Furthermore, according to the present embodiment, there is an advantage that adaptive sensing can be applied even to a steep pulse with a high wave height whose appearance period varies, that is, a signal including a delimiter pulse. This is because the signal is divided into regions that are close to the delimiter pulse, regions other than those, and characteristic regions, and data acquisition intervals suitable for the respective regions are calculated. As a result, adaptive sensing can be applied without losing a steep break pulse.
(Comparative example)
As a comparative example for the present invention, an example will be described in which a certain amount of data acquired by sensing at regular intervals is discarded, thereby reducing the amount of data to be wirelessly transmitted and reducing power consumption. FIG. 7 is a graph showing ECG sensing. This shows the change of the electrocardiogram data (voltage) v with time t, the curve represents the electrocardiogram, and the circles (black circle 1 and white circle 2) represent the data acquired by sensing. Sensing is performed at regular time intervals T.

  In this comparative example, first, data of all the circles (black circle 1 and white circle 2) is acquired at a constant sensing interval T, and thereafter, the data is discarded within a range in which the waveform features remain. In FIG. 7, only black circle 1 data is left and white circle 2 data is discarded. That is, in a portion where the waveform changes slowly, the characteristics of the waveform can be captured even with sparse data. Therefore, the interval between the black circles 1 is lengthened and a lot of white circle 2 data is discarded. In a portion where the waveform changes sharply such as an R wave, fine data is left so as not to impair the characteristics of the sharp pulse waveform. The data is compressed by discarding the acquired data to the extent that the waveform characteristics are not impaired by the above method.

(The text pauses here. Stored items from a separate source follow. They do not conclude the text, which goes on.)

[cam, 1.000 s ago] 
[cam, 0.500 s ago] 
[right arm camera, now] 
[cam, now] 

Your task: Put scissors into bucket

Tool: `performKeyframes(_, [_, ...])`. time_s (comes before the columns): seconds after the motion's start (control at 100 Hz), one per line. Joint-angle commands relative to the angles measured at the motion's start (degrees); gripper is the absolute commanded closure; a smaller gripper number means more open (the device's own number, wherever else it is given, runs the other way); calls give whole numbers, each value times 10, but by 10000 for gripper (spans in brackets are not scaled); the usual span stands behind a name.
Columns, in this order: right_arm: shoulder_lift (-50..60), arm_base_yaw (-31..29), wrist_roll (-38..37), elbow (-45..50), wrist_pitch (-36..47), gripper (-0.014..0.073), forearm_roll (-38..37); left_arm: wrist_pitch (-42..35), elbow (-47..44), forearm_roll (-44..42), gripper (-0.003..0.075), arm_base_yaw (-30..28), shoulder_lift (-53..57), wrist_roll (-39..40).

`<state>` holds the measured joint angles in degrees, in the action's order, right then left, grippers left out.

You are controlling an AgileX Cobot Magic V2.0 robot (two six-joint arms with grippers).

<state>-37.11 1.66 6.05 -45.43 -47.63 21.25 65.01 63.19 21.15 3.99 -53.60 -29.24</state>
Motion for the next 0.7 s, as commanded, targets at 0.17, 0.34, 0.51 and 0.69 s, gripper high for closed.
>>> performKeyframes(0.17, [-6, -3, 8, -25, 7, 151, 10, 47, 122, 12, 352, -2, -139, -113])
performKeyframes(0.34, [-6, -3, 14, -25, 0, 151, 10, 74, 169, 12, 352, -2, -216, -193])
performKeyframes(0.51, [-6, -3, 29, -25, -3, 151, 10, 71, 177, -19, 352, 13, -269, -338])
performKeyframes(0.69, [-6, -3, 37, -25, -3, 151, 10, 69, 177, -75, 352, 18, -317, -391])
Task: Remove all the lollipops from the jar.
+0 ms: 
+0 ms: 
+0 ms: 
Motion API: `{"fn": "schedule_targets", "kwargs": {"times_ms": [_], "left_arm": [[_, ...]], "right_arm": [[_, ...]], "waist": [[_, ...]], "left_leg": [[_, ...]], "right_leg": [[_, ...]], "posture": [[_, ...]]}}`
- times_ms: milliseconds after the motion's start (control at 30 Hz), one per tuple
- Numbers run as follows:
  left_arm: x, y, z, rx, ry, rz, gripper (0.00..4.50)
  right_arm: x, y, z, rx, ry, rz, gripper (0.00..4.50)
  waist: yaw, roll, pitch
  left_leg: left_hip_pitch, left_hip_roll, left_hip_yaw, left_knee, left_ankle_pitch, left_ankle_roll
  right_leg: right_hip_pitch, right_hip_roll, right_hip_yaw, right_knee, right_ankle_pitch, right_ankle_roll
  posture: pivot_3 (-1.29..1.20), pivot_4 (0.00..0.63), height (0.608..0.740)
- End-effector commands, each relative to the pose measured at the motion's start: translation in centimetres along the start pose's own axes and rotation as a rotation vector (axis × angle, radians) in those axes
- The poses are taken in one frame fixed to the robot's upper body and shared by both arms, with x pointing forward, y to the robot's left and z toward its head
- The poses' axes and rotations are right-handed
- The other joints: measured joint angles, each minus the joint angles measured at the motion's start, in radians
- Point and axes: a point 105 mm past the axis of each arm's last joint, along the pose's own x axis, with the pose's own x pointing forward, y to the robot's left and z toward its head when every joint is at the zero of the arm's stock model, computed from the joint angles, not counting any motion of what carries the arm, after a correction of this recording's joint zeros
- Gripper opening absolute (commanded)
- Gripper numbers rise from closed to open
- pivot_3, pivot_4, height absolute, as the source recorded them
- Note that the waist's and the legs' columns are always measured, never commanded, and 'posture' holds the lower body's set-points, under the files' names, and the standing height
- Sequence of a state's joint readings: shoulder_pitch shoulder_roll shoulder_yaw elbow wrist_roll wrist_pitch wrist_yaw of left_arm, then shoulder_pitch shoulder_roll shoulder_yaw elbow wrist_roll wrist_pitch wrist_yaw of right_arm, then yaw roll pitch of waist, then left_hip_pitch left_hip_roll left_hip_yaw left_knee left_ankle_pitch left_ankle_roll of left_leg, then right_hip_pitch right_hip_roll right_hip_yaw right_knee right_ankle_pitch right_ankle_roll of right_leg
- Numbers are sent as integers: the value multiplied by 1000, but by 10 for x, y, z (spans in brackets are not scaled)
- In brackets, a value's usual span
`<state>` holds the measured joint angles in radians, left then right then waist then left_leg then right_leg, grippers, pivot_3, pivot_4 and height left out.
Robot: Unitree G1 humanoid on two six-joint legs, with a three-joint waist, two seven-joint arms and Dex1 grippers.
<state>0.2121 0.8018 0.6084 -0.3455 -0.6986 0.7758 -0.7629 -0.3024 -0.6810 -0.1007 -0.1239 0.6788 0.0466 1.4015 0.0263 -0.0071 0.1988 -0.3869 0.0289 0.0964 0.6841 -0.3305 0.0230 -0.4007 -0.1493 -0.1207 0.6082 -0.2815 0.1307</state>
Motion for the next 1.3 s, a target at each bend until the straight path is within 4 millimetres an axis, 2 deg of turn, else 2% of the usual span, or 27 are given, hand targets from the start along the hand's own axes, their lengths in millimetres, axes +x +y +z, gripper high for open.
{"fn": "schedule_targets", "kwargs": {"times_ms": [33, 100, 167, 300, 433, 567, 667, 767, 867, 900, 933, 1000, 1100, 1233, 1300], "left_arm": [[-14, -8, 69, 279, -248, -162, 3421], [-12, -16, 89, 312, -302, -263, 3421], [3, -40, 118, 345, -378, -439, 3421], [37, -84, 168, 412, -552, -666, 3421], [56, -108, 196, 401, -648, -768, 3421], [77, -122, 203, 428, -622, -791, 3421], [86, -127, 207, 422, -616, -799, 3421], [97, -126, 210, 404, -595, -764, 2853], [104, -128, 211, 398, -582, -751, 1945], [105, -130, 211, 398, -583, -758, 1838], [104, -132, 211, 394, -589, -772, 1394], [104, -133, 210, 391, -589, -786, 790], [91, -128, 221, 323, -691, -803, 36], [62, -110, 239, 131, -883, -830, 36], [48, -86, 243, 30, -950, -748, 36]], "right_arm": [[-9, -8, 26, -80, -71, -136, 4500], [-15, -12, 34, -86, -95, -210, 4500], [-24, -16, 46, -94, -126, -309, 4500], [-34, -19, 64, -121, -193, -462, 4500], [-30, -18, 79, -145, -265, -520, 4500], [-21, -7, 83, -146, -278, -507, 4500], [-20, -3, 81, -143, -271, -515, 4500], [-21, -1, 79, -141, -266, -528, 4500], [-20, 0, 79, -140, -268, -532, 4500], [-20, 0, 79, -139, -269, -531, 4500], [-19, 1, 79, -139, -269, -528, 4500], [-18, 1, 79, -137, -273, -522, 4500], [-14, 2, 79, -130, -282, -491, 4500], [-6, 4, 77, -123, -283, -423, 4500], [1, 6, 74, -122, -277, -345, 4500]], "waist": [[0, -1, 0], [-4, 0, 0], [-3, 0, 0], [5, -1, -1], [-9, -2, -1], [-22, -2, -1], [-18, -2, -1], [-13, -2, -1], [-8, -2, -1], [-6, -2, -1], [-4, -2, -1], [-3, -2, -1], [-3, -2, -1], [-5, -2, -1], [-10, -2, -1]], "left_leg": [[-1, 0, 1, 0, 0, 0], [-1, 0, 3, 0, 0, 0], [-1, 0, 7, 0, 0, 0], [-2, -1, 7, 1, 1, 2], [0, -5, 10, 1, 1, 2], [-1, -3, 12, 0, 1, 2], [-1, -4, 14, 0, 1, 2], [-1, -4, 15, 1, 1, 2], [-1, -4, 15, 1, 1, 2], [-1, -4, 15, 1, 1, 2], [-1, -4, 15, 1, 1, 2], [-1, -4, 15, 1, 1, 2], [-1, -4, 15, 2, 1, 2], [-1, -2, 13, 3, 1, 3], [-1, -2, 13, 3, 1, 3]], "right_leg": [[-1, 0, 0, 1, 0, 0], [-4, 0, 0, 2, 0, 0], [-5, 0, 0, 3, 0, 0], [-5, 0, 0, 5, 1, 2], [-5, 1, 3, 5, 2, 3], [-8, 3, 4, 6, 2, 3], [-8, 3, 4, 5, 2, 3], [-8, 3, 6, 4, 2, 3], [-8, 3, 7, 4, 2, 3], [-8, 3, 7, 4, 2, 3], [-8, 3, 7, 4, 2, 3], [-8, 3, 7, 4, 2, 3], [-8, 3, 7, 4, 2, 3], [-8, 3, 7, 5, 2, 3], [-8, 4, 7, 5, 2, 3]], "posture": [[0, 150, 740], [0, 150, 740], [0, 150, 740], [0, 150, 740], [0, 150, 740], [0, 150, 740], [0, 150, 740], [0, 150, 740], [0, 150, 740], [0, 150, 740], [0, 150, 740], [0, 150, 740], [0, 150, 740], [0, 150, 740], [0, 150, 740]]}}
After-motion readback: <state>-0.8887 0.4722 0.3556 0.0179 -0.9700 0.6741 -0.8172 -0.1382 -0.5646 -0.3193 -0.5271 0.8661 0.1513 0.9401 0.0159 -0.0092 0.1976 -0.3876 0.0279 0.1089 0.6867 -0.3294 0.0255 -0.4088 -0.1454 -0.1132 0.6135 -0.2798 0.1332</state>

  FIG. 8 shows a block diagram of a wireless sensor terminal that performs the above-described data compression processing. The analog electrocardiogram signal input from the electrode 10 is converted into a digital signal by the ADC 11 and stored in the storage 12. Here, the ADC 11 includes analog processing such as an analog filter and an analog amplifier before the signal is digitally converted. The storage 12 may be any of magnetic storage, nonvolatile memory, and volatile memory. After a certain amount of data is accumulated in the storage 12, the data is compressed 16. The compressed data is temporarily stored in the storage 14 and then wirelessly transmitted 15. In some cases, the wireless transmission 15 may be directly performed without being temporarily stored in the storage 14, or the wireless transmission 15 may be performed only by being held in the storage 14. The storages 12 and 14 may be the same or different.

  As an effect of the above comparative example, the capacity of the storage 14 can be reduced, and the power consumption of the wireless transmission 15 can be reduced. However, the power consumption associated with ADC processing cannot be reduced with the method of the comparative example. On the other hand, according to the present invention, the power consumption associated with the ADC processing can be reduced. Therefore, in this respect, the present invention has an advantageous performance over the comparative example.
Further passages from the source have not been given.